Task instructions – Copy, from the material below, each line that contains the word "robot".
===== Source data =====
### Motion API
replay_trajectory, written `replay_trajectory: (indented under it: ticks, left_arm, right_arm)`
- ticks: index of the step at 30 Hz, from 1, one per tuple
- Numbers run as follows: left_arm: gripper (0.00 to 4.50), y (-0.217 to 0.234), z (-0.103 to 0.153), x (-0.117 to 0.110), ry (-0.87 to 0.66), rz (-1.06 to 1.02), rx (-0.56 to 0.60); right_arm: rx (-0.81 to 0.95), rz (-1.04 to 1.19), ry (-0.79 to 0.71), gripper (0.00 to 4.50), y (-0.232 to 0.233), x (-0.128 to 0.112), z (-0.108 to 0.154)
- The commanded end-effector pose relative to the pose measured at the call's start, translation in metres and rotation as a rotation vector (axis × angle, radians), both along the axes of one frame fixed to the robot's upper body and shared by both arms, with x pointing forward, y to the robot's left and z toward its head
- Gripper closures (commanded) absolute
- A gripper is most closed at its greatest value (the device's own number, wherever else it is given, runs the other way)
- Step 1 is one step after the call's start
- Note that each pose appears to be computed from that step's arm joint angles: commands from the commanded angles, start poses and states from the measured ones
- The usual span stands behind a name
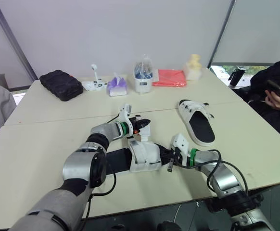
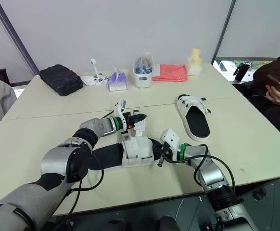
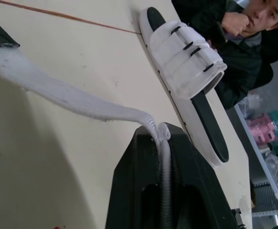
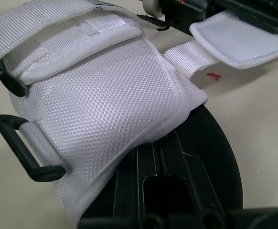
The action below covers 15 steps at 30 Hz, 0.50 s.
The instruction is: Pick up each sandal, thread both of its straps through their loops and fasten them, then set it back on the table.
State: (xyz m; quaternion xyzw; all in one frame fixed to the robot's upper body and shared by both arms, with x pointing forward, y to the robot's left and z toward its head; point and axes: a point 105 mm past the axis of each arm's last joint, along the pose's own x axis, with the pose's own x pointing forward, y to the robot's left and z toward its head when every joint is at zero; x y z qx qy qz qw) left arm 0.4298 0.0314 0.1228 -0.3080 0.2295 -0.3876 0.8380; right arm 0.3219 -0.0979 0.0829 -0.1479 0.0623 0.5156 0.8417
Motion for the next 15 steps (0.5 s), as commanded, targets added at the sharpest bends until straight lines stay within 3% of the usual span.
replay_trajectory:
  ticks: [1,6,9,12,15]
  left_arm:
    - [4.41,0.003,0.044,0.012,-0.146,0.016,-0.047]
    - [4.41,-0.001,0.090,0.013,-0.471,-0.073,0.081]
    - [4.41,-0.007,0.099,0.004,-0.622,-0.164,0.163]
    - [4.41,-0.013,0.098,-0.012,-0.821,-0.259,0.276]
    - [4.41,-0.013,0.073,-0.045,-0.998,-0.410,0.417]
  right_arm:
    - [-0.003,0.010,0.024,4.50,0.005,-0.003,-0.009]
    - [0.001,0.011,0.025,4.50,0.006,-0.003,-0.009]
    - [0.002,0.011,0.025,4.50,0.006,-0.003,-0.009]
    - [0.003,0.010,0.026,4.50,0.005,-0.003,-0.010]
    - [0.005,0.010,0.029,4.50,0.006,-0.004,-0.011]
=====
Worked solution –
- The commanded end-effector pose relative to the pose measured at the call's start, translation in metres and rotation as a rotation vector (axis × angle, radians), both along the axes of one frame fixed to the robot's upper body and shared by both arms, with x pointing forward, y to the robot's left and z toward its head
State: (xyz m; quaternion xyzw; all in one frame fixed to the robot's upper body and shared by both arms, with x pointing forward, y to the robot's left and z toward its head; point and axes: a point 105 mm past the axis of each arm's last joint, along the pose's own x axis, with the pose's own x pointing forward, y to the robot's left and z toward its head when every joint is at zero; x y z qx qy qz qw) left arm 0.4298 0.0314 0.1228 -0.3080 0.2295 -0.3876 0.8380; right arm 0.3219 -0.0979 0.0829 -0.1479 0.0623 0.5156 0.8417

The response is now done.